_WHAT TO PRODUCE_
Each line below from the one containing "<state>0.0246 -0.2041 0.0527" through the one containing "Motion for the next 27" should be output exactly as it stands, and no other line should appear.

_EXERCISE DATA_
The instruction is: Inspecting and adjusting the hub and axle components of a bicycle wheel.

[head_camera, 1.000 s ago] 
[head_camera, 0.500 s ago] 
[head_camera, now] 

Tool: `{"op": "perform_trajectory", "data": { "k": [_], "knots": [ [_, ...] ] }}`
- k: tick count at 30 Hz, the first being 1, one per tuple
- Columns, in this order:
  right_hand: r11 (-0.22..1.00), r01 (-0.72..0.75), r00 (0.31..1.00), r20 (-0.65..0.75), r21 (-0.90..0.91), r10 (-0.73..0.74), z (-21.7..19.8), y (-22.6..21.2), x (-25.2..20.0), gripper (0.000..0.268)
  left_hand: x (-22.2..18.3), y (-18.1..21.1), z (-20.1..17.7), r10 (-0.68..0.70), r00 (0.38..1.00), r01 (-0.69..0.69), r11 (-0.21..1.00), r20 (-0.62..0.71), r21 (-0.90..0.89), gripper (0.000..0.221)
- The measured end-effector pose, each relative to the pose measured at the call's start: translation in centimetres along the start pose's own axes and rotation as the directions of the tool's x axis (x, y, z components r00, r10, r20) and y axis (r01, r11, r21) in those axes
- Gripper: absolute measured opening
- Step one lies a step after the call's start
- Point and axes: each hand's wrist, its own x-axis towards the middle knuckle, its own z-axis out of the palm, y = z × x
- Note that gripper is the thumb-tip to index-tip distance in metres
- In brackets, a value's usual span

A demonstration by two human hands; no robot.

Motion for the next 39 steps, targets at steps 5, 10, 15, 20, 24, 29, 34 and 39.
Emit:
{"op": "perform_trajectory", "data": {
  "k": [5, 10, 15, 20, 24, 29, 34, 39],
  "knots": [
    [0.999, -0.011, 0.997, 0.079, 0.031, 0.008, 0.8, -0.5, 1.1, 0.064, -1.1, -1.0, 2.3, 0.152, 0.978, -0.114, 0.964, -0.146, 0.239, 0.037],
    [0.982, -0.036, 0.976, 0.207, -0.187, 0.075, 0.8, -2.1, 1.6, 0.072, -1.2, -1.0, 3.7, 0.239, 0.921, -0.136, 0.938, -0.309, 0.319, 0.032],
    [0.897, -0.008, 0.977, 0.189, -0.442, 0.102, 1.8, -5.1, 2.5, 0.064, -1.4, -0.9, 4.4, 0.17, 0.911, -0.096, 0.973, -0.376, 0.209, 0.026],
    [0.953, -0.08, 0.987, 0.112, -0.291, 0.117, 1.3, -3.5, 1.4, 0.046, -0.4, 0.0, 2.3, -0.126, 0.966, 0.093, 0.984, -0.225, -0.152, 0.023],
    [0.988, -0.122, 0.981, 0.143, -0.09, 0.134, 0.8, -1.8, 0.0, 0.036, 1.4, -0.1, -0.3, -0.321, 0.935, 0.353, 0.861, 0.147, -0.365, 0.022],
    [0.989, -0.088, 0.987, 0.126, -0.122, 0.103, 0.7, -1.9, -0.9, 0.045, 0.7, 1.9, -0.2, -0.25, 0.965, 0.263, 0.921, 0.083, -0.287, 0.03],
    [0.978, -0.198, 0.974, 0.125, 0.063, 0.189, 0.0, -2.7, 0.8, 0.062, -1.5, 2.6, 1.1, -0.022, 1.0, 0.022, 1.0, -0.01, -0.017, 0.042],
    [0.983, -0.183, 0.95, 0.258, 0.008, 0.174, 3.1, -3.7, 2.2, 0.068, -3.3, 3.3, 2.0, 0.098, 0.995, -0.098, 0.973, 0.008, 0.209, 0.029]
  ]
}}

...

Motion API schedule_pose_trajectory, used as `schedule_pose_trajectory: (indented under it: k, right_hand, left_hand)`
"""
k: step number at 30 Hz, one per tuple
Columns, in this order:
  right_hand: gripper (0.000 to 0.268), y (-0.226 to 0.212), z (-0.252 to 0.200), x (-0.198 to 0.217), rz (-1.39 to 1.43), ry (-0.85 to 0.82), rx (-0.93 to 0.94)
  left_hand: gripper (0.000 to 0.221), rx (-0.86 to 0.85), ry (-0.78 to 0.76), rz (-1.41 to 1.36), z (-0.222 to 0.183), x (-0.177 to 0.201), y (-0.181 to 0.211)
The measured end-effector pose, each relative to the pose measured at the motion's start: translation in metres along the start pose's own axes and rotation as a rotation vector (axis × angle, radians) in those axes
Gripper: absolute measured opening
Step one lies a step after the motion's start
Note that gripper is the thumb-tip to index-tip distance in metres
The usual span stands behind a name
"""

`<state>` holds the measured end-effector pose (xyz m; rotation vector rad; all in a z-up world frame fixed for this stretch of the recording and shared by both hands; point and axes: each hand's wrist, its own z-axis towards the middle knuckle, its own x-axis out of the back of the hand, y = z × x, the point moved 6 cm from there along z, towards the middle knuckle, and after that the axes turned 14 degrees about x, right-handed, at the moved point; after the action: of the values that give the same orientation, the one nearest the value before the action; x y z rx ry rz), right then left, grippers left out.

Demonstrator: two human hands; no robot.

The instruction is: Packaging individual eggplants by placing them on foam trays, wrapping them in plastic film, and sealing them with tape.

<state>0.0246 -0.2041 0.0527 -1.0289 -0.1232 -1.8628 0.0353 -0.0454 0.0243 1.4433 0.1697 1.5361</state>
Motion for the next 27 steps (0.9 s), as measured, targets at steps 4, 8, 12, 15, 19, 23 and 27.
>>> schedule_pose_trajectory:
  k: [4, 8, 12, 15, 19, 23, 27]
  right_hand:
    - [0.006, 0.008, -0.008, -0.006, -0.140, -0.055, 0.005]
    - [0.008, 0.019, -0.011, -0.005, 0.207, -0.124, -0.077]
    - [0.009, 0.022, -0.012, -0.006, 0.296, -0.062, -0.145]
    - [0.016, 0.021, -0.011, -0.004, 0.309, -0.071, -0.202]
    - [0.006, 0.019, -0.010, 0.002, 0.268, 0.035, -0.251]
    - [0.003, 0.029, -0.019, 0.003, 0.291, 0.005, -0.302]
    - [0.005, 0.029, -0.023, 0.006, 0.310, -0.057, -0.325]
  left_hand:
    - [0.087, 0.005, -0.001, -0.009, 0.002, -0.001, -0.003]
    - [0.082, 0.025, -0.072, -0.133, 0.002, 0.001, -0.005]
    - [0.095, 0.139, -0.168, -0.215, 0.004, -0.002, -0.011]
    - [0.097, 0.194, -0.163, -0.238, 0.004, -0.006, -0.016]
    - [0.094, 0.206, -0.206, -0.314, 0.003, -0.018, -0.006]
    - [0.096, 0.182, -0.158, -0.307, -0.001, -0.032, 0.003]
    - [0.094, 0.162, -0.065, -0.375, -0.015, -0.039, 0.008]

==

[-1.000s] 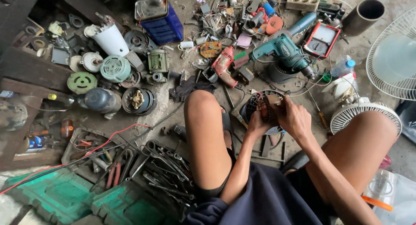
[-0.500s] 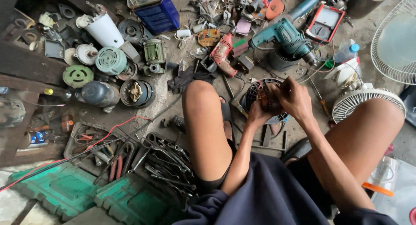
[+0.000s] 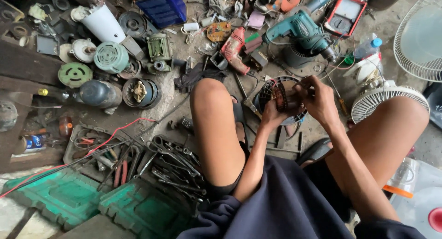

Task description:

_WRITTEN ANSWER_
<state>0.0246 -0.2041 0.0527 -1.0289 -0.1232 -1.8628 0.0353 -0.0454 0.0243 1.4433 0.1697 1.5361</state>
Motion for the next 27 steps (0.9 s), as measured, targets at steps 4, 8, 12, 15, 19, 23 and 27.

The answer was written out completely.